Credits: 3-0-0-0 (9)

 

Prerequisites

The course will expect the students to have a good understanding of the theory of computations (especially computation models, languages, decidability etc.), algorithms (especially complexity analysis, correctness proofs), Discrete Mathematics (especially proof techniques, linear algebra, lattice theory, fixpoint theory), Probability and Statistics. The course will include challenging programming assignments and projects, so the students will be expected to be good programmers.

 

Objective

Over the last few years, program analysis techniques have been applied to a variety of systems. Many of these cannot be perceived as “conventional” sequential programs written in languages like C, Python or Java. For example, there have been attempts at testing and verifying network routing policies, machine language models, database schemas, concurrent systems, probabilistic/randomized systems and hardware/software co-designs.
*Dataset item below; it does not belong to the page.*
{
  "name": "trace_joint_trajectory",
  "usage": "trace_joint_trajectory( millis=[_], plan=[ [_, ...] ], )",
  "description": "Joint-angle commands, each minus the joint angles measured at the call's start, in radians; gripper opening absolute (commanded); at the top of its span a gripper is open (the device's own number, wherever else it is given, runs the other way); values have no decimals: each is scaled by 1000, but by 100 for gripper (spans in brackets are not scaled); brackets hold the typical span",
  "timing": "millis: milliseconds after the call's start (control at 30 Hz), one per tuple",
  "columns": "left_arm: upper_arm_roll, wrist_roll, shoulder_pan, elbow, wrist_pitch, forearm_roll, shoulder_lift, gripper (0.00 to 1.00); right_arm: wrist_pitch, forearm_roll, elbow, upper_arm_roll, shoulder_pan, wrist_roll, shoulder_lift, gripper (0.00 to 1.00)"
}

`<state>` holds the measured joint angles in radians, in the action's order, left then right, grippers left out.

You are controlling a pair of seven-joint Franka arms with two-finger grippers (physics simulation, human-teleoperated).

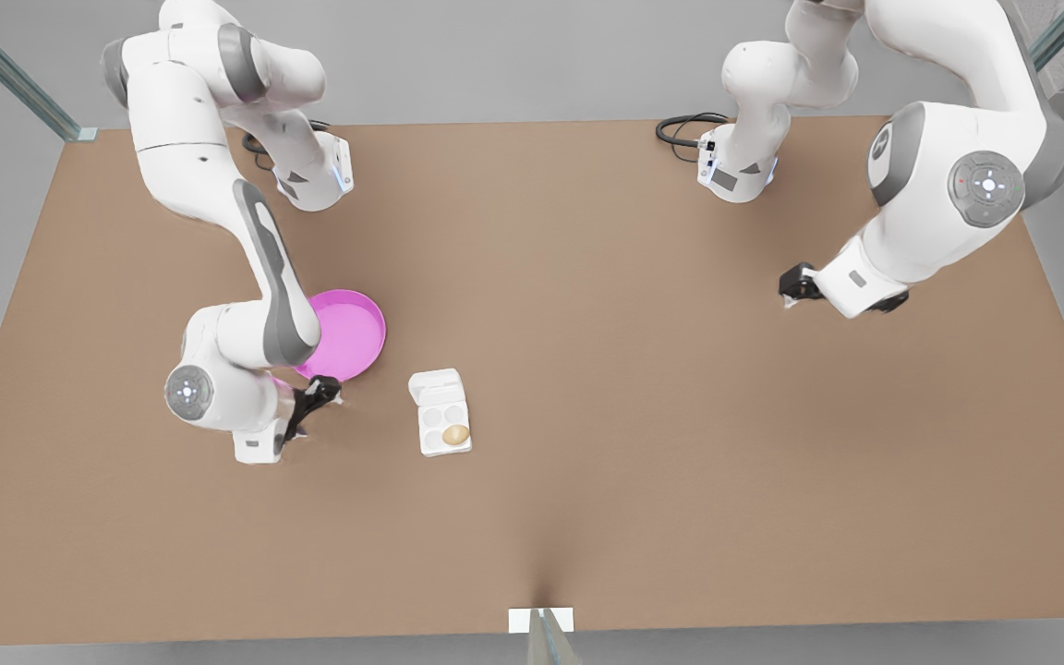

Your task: Pack egg into the box and close the box lid

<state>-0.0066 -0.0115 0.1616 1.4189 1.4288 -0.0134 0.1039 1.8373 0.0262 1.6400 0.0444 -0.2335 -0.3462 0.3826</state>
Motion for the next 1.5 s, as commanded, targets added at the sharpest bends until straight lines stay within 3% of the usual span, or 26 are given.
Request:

This course will explore how program analysis techniques have been adapted for such “unconventional” programs.

 

Syllabus
  1. Programming Language Fundamentals: syntax and semantics, type systems;
  2. Program Analysis of Sequential Programs: control-flow and dataflow analysis, abstract interpretation, deductive verification, fuzzing, symbolic execution;
  3. Analysis of concurrent systems: memory consistency models, duductive techniques (like Owicki-Gries), vector-clock based dynamic techniques;
  4. Analysis of probabilistic and reandomised systems: syntax and semantics of probabilistic operations, modeling probabilistic distributions, applications (eg. differential privacy, randomized algorithms etc.);
  5. Analysis of machine learning systems: relevant properties (robustness, fainess, safety etc.) in the context of ML systems, testing/analysis of ML models;
  6. Parallels between program analysis and analysis of hardware designs/co-designs;
  7. Analysis of miscellaneous other systems, like quantum programs, network control planes and database schemas.

 

Resources

There is no textbook for the course. The course will be based on relevant research papers.